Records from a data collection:
* * *
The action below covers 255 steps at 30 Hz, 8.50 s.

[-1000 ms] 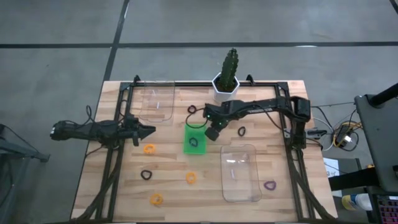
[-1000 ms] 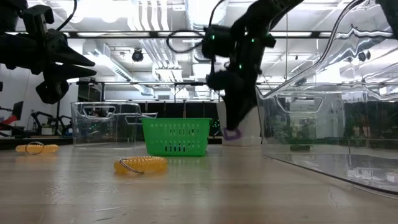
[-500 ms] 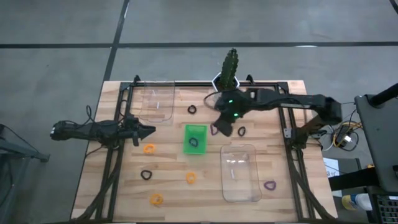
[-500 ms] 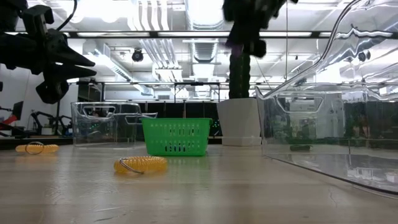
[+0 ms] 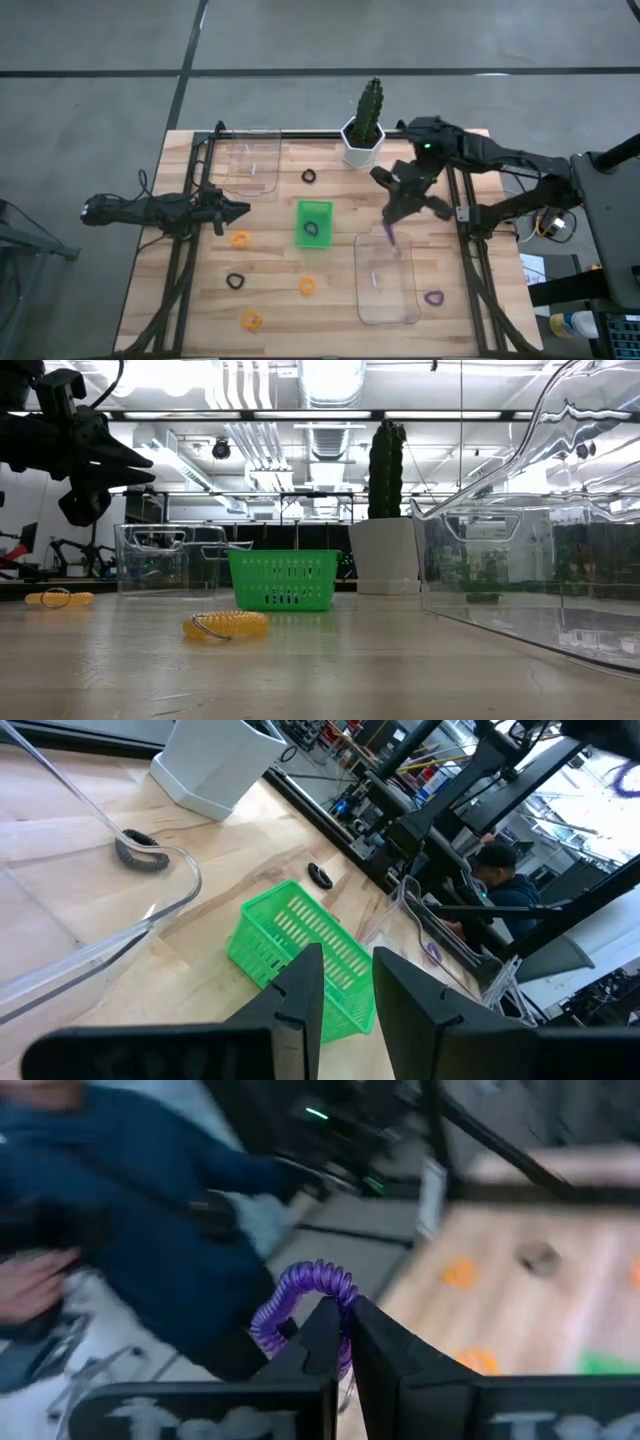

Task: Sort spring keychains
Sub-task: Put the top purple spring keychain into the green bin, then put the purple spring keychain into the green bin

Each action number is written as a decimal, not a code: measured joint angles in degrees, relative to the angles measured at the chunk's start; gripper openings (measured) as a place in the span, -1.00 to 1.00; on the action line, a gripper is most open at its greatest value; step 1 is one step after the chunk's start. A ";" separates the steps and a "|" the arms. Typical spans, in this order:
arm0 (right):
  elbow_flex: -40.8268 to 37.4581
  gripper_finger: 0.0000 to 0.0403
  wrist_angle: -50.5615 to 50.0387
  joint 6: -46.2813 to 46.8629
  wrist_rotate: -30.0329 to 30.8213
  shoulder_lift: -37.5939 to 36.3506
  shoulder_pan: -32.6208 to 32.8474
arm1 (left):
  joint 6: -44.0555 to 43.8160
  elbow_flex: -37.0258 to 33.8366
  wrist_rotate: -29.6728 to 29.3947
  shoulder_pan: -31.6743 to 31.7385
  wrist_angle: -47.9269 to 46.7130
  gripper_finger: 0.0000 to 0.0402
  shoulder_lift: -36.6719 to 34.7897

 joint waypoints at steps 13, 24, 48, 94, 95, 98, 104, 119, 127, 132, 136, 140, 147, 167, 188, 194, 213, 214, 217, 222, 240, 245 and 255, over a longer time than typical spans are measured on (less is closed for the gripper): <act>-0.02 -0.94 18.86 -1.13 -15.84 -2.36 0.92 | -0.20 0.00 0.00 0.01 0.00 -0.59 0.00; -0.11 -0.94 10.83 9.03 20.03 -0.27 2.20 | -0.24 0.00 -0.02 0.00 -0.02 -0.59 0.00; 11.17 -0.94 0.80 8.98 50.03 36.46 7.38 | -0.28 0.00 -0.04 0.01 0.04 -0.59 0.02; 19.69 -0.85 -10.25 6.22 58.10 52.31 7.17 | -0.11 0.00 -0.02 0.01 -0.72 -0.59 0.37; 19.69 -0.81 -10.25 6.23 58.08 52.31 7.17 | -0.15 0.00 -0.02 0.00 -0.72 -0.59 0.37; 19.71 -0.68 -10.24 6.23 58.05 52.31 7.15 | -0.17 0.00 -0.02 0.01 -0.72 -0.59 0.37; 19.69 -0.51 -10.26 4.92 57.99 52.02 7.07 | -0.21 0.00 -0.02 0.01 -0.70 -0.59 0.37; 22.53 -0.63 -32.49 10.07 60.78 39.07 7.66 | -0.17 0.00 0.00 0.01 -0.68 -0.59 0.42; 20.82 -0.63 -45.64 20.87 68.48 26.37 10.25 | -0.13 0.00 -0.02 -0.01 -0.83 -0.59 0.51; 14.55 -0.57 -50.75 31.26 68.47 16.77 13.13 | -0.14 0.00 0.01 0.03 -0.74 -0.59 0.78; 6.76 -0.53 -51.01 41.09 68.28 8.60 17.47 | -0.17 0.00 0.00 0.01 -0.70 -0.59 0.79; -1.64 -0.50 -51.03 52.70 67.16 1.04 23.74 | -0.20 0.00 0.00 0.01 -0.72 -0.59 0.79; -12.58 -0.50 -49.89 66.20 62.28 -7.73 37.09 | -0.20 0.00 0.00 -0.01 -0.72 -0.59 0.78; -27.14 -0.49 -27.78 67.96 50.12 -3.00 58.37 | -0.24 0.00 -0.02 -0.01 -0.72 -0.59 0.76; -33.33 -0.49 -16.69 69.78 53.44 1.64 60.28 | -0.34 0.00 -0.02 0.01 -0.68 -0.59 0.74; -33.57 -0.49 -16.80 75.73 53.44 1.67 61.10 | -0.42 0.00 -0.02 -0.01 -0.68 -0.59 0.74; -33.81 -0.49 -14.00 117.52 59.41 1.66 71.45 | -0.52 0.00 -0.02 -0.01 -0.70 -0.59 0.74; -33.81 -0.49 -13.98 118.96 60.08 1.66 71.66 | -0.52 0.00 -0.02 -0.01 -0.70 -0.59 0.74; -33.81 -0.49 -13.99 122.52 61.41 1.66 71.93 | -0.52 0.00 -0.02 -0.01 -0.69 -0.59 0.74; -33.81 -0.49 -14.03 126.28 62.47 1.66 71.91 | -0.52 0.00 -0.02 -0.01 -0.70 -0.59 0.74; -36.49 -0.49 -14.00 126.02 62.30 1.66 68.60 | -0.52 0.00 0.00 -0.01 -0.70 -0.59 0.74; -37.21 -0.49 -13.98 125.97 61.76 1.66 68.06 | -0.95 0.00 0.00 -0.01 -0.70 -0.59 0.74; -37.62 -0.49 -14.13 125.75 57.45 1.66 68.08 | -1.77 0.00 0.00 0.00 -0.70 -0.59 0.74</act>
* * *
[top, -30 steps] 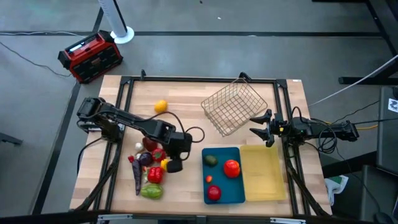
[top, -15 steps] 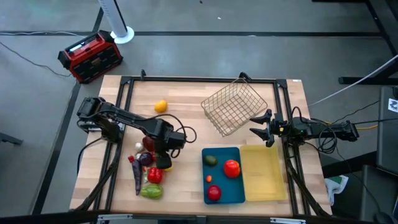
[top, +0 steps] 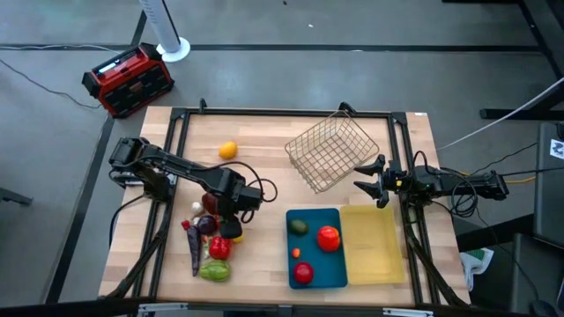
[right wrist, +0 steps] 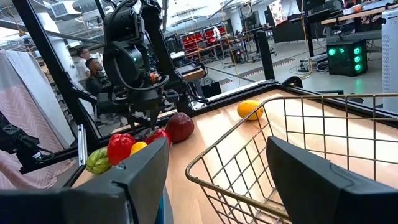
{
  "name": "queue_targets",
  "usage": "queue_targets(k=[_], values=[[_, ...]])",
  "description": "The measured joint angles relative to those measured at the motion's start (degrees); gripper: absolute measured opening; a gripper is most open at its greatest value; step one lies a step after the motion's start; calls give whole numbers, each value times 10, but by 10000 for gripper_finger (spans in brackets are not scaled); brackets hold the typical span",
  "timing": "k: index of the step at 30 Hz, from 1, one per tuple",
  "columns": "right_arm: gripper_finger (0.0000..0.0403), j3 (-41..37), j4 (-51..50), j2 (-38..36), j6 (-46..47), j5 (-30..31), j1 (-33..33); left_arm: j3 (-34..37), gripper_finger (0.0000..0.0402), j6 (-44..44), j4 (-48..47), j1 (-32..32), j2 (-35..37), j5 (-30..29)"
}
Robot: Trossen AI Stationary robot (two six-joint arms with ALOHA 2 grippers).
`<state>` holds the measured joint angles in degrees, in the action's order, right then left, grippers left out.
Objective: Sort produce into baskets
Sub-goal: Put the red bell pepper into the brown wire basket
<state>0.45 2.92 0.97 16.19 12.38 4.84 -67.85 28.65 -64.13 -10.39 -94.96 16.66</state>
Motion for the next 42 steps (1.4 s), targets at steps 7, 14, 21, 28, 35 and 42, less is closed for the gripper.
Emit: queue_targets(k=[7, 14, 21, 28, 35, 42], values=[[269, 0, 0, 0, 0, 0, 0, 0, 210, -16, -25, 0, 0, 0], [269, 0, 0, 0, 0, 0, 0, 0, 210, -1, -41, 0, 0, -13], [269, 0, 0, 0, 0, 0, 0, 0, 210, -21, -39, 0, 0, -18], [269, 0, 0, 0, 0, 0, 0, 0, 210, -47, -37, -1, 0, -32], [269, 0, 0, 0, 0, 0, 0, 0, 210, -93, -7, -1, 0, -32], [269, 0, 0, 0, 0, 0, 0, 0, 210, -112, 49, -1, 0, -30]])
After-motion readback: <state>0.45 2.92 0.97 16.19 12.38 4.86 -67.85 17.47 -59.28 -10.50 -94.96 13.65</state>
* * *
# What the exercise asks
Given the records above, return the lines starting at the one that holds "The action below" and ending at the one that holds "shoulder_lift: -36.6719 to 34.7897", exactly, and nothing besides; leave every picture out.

# Solved exercise
The action below covers 255 steps at 30 Hz, 8.50 s.

[-1000 ms] 
[-1000 ms] 
[-500 ms] 
[-500 ms] 
[+0 ms] 

Task: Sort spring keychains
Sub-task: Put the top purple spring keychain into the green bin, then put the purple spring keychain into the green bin

Each action number is written as a decimal, not a code: measured joint angles in degrees, relative to the angles measured at the chunk's start; gripper openings (measured) as a place in the span, -1.00 to 1.00; on the action line, a gripper is most open at its greatest value; step 1 is one step after the chunk's start. A ";" separates the steps and a "|" the arms. Typical spans, in this order:
arm0 (right):
  elbow_flex: -40.8268 to 37.4581
  gripper_finger: 0.0000 to 0.0403
  wrist_angle: -50.5615 to 50.0387
  joint 6: -46.2813 to 46.8629
  wrist_rotate: -30.0329 to 30.8213
  shoulder_lift: -37.5939 to 36.3506
  shoulder_pan: -32.6208 to 32.8474
arm1 (left):
  joint 6: -44.0555 to 43.8160
  elbow_flex: -37.0258 to 33.8366
  wrist_rotate: -29.6728 to 29.3947
  shoulder_pan: -31.6743 to 31.7385
  wrist_angle: -47.9269 to 46.7130
  gripper_finger: 0.0000 to 0.0402
  shoulder_lift: -36.6719 to 34.7897

There is nothing more to the exercise.